▶ _Exercise brief_:
Among the entries that follow, find the lines containing the string "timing" and copy them.

Data entries
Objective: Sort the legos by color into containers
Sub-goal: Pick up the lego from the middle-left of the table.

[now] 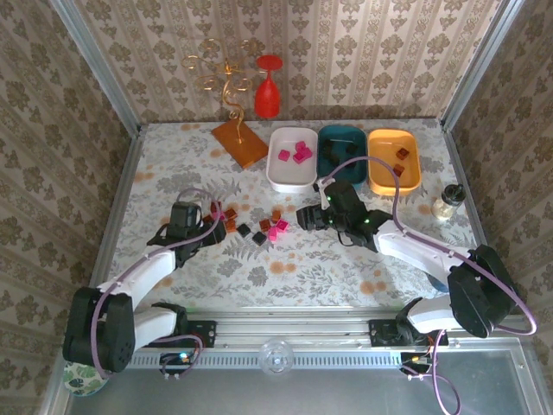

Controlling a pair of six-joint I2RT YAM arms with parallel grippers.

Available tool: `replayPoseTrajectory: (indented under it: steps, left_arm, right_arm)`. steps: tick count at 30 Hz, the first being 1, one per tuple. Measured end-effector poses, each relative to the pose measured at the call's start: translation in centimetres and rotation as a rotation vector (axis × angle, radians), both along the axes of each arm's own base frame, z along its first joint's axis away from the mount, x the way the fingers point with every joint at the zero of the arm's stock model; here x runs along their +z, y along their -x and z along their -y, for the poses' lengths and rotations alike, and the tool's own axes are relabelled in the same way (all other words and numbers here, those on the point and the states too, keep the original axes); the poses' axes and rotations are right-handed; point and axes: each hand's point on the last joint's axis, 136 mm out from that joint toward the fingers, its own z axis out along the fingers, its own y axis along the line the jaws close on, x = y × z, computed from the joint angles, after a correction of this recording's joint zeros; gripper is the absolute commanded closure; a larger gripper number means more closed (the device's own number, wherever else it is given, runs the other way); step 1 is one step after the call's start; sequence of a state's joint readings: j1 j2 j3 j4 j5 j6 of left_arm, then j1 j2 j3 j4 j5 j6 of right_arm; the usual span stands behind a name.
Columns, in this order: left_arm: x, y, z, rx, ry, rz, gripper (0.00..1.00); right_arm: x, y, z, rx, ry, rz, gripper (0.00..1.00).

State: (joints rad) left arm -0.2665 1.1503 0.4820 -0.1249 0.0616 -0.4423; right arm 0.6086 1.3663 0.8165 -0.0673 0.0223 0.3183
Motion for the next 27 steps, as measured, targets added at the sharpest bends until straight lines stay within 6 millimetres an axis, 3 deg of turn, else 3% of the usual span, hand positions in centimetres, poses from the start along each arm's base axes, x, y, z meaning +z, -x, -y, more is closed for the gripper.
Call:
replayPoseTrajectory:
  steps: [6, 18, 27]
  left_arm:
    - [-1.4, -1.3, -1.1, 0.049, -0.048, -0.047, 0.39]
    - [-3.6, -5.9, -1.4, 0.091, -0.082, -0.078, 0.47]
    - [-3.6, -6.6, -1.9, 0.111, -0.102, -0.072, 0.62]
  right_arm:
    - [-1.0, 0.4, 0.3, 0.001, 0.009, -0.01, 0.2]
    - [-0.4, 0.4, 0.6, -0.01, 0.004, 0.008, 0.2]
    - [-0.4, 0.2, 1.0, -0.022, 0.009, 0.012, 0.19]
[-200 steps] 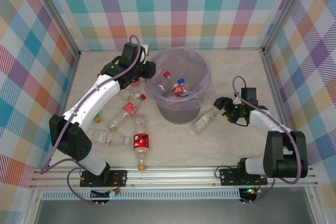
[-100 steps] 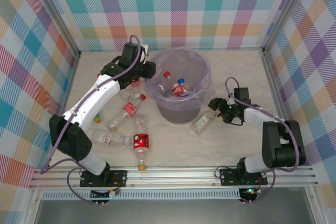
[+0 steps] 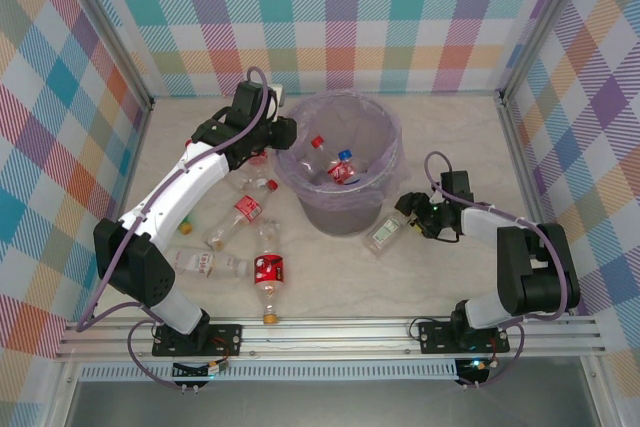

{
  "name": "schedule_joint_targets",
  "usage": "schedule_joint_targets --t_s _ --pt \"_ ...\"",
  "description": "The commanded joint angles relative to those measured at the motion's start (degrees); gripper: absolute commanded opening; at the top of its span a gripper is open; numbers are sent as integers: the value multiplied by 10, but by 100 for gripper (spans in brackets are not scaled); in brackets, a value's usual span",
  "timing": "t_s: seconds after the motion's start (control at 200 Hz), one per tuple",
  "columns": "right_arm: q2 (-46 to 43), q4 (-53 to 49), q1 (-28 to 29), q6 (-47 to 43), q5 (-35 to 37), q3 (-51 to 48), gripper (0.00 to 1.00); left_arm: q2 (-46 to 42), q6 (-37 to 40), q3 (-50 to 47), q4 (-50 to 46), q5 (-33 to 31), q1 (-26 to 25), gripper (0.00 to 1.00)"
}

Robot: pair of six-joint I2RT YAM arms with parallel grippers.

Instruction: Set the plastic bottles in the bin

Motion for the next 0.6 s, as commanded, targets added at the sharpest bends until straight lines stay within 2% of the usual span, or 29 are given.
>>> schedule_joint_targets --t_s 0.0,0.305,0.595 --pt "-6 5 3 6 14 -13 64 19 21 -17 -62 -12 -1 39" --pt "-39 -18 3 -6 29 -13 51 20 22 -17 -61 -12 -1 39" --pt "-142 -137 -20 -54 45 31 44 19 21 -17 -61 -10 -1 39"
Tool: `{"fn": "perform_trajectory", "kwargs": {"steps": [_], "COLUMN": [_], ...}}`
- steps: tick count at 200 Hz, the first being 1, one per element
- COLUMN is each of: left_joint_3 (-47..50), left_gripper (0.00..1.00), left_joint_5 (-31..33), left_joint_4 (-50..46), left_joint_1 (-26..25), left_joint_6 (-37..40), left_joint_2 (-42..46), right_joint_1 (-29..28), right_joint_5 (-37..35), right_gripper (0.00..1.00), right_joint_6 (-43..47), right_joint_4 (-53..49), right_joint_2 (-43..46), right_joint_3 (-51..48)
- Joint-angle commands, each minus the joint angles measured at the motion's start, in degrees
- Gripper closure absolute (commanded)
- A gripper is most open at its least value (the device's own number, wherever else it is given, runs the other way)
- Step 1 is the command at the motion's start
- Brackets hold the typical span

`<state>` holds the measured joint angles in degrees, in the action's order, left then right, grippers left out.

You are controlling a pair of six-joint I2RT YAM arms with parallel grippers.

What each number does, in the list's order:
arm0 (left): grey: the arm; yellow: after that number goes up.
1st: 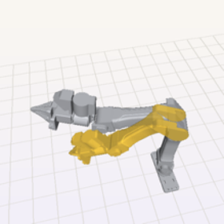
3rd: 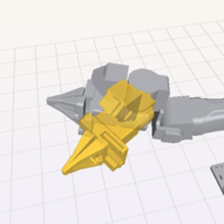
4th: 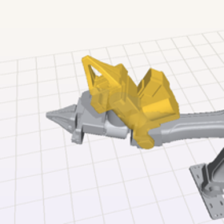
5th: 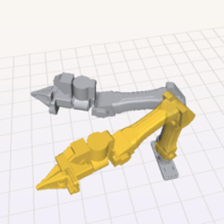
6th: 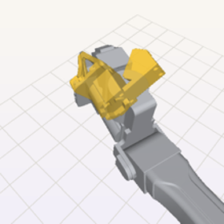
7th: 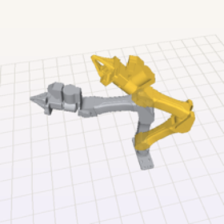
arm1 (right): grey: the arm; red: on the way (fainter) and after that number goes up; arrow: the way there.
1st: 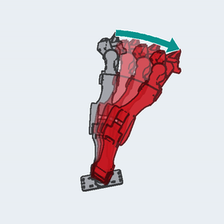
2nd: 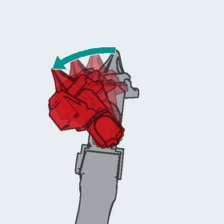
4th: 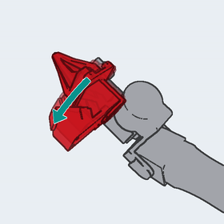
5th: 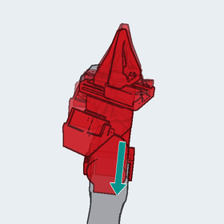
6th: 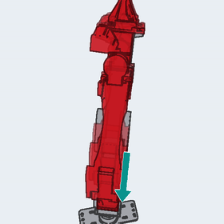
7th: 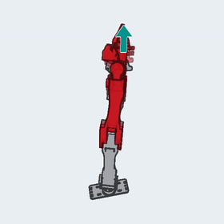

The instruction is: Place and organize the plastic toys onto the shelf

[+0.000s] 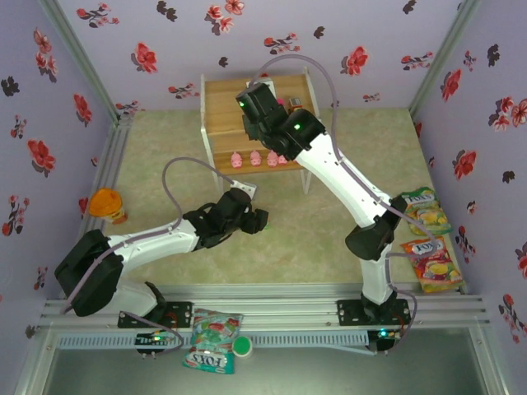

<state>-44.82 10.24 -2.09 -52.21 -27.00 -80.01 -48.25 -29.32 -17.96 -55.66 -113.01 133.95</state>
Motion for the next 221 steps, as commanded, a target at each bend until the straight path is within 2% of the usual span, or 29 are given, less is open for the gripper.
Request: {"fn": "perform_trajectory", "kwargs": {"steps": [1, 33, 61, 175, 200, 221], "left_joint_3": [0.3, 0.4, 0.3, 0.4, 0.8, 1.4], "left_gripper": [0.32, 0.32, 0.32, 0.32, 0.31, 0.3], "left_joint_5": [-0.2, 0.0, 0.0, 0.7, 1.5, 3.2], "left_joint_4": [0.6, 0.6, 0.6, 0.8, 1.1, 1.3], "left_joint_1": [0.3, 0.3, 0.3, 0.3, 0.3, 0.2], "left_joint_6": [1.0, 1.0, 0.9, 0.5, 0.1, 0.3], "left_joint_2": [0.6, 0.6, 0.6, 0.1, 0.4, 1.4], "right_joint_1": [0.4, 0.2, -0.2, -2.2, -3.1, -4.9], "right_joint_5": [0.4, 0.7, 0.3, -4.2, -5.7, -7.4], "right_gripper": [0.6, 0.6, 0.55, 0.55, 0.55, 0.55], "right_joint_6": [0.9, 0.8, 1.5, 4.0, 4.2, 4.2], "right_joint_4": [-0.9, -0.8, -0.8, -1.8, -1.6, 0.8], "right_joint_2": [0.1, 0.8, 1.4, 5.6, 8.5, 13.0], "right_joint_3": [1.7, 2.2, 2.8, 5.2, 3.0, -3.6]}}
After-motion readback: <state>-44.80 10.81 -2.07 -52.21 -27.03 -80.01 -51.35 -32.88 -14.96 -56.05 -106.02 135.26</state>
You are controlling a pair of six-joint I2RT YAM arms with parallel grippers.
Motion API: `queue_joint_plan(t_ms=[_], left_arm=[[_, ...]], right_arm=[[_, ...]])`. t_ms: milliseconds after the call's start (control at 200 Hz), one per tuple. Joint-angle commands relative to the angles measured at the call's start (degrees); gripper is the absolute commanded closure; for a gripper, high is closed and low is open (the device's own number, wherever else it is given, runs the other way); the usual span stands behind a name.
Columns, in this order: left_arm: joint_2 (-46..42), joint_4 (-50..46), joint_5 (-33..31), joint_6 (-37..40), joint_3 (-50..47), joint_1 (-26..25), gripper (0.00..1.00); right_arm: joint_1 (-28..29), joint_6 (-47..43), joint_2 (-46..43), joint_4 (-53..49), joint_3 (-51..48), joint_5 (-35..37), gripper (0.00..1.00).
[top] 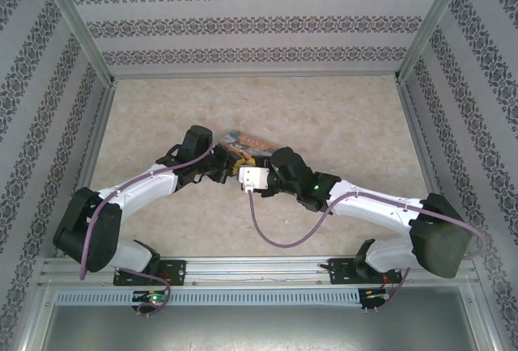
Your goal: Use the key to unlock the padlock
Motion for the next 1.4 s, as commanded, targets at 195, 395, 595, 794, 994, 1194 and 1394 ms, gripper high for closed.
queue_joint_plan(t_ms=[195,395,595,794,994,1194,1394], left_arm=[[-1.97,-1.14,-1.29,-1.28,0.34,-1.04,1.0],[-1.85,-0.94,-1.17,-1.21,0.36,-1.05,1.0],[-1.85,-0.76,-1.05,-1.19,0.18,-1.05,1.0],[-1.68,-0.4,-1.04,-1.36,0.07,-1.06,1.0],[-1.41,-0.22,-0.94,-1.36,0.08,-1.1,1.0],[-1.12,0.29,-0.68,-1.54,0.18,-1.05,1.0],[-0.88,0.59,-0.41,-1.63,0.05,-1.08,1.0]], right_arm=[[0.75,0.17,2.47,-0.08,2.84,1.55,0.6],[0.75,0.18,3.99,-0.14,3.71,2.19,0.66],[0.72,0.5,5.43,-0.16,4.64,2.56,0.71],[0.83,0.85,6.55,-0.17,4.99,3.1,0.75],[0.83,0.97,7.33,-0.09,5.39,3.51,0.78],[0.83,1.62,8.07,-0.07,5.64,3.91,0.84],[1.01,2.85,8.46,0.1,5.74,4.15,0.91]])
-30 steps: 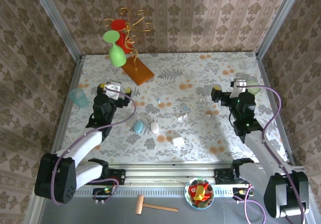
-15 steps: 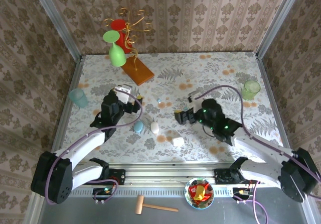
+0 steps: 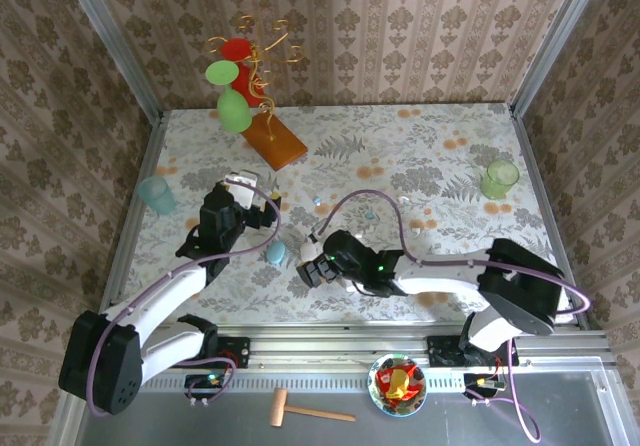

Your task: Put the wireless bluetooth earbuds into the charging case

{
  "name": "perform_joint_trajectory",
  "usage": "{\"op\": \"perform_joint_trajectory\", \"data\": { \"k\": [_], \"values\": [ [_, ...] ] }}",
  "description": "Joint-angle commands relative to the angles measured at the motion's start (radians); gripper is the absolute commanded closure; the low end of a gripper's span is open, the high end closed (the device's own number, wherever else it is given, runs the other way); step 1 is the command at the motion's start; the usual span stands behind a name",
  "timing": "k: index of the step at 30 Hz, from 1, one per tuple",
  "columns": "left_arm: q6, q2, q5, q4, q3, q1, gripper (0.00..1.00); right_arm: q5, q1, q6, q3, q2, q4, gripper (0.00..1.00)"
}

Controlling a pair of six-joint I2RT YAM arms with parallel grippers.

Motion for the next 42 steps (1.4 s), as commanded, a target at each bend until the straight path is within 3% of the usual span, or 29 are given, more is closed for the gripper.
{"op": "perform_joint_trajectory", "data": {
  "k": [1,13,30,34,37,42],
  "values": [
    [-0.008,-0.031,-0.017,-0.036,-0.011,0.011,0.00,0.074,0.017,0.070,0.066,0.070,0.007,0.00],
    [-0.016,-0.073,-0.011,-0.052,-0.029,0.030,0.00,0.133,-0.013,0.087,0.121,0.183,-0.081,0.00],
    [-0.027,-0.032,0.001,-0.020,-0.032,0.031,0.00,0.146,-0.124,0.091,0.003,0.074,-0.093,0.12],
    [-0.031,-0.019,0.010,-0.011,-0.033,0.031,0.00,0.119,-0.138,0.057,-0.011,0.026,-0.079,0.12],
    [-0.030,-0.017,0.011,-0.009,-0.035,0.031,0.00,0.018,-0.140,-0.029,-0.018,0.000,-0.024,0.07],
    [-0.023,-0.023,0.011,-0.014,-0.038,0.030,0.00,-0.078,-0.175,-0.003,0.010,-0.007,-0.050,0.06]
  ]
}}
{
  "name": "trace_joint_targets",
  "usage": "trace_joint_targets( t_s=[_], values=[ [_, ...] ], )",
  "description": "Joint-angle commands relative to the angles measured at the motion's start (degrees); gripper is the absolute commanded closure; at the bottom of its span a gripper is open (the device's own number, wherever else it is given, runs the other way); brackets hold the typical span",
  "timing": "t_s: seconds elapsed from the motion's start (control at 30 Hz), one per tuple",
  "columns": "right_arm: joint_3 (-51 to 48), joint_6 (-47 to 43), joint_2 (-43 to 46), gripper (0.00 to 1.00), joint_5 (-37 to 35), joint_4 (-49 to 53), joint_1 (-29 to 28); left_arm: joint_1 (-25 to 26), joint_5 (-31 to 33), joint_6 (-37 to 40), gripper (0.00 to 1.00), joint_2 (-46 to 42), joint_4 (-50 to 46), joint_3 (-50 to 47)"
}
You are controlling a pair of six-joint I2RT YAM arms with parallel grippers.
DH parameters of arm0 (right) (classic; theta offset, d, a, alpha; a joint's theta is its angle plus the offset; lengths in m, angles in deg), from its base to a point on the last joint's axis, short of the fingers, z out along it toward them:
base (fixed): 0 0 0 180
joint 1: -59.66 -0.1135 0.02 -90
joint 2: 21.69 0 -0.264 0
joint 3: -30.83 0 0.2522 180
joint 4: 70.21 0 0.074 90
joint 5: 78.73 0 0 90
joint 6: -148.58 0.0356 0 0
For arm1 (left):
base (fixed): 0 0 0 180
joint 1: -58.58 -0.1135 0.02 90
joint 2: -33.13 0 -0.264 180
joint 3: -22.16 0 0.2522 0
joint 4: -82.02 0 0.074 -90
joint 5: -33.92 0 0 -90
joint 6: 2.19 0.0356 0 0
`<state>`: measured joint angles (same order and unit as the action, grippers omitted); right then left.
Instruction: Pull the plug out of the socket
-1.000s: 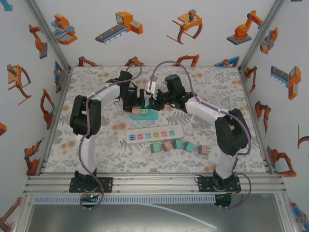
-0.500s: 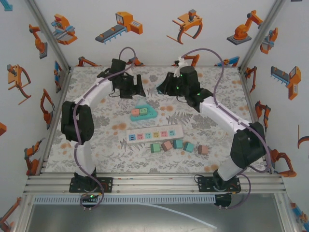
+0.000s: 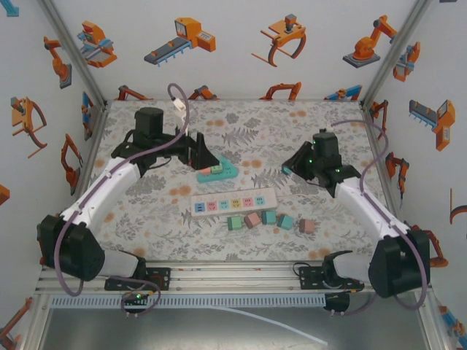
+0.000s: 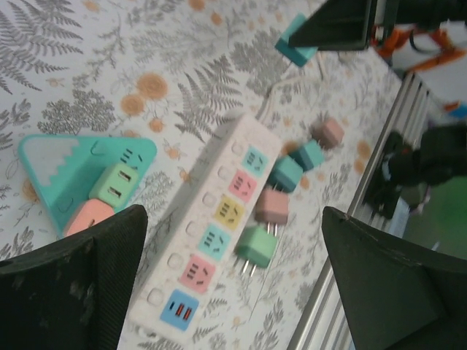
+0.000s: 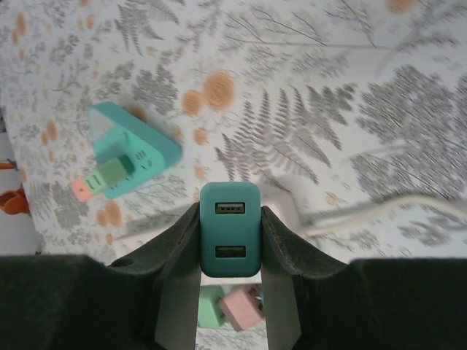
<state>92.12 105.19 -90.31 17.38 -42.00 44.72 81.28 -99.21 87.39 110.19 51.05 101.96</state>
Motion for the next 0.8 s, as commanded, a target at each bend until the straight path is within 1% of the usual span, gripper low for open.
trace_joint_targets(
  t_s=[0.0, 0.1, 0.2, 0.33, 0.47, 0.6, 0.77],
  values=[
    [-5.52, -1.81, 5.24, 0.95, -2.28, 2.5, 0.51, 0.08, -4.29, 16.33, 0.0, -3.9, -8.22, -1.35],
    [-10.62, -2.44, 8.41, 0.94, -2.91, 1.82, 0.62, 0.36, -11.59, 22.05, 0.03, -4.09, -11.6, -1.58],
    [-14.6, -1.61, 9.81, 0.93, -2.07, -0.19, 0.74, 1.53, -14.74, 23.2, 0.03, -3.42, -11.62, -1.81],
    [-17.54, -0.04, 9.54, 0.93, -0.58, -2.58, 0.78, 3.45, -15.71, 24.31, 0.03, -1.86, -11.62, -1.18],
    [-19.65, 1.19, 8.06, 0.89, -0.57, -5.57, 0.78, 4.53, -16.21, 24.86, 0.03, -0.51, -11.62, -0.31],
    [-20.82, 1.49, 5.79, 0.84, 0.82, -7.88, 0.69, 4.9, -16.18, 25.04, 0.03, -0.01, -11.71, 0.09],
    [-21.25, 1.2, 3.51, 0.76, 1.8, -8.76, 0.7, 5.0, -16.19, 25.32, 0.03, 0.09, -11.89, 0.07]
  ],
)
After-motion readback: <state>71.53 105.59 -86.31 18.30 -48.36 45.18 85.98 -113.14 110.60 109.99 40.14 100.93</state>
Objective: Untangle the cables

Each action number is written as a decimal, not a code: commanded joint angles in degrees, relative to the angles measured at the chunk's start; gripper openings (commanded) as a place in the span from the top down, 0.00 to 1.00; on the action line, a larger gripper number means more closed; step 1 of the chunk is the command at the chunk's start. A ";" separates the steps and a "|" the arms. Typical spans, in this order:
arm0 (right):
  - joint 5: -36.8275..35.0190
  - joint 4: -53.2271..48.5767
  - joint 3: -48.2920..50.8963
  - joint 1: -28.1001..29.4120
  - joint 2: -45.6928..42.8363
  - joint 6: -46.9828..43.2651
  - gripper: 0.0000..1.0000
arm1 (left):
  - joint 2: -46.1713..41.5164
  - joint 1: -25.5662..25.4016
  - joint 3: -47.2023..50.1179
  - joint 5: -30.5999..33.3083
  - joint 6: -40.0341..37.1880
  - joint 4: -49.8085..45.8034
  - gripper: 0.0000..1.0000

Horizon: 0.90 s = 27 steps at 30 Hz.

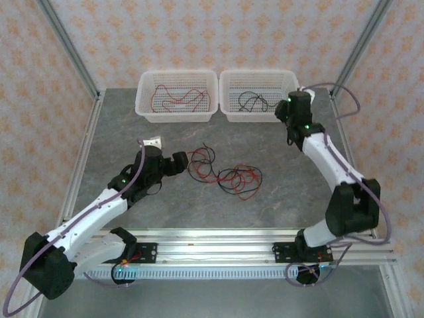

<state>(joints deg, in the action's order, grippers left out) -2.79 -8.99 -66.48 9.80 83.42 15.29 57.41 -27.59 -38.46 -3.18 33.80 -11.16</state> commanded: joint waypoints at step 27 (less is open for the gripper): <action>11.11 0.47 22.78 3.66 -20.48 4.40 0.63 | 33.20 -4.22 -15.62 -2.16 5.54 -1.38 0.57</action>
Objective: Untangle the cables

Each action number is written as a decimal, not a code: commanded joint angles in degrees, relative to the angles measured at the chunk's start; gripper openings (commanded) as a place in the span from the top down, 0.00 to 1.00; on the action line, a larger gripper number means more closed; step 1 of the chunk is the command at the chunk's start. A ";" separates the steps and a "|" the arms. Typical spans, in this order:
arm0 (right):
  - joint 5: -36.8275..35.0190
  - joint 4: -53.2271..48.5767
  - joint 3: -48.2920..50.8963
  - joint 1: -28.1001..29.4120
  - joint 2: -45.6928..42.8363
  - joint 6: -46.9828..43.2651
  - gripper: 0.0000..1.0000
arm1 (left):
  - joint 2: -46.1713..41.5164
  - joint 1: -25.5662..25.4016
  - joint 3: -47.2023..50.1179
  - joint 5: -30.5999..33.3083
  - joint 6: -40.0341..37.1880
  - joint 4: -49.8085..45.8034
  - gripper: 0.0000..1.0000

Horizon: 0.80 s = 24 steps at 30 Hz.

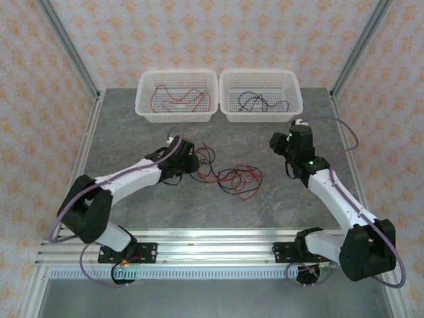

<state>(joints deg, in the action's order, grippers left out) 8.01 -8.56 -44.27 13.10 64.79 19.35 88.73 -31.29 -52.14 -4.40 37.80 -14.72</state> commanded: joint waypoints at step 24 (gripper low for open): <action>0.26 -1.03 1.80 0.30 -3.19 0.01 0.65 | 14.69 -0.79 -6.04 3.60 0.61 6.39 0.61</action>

▶ _Your solution_:
  "timing": "t_s: seconds after the motion's start (control at 200 Hz), one per tuple",
  "timing": "k: index of the step at 30 Hz, from 1, one per tuple",
  "timing": "t_s: seconds elapsed from the motion's start (control at 30 Hz), one per tuple",

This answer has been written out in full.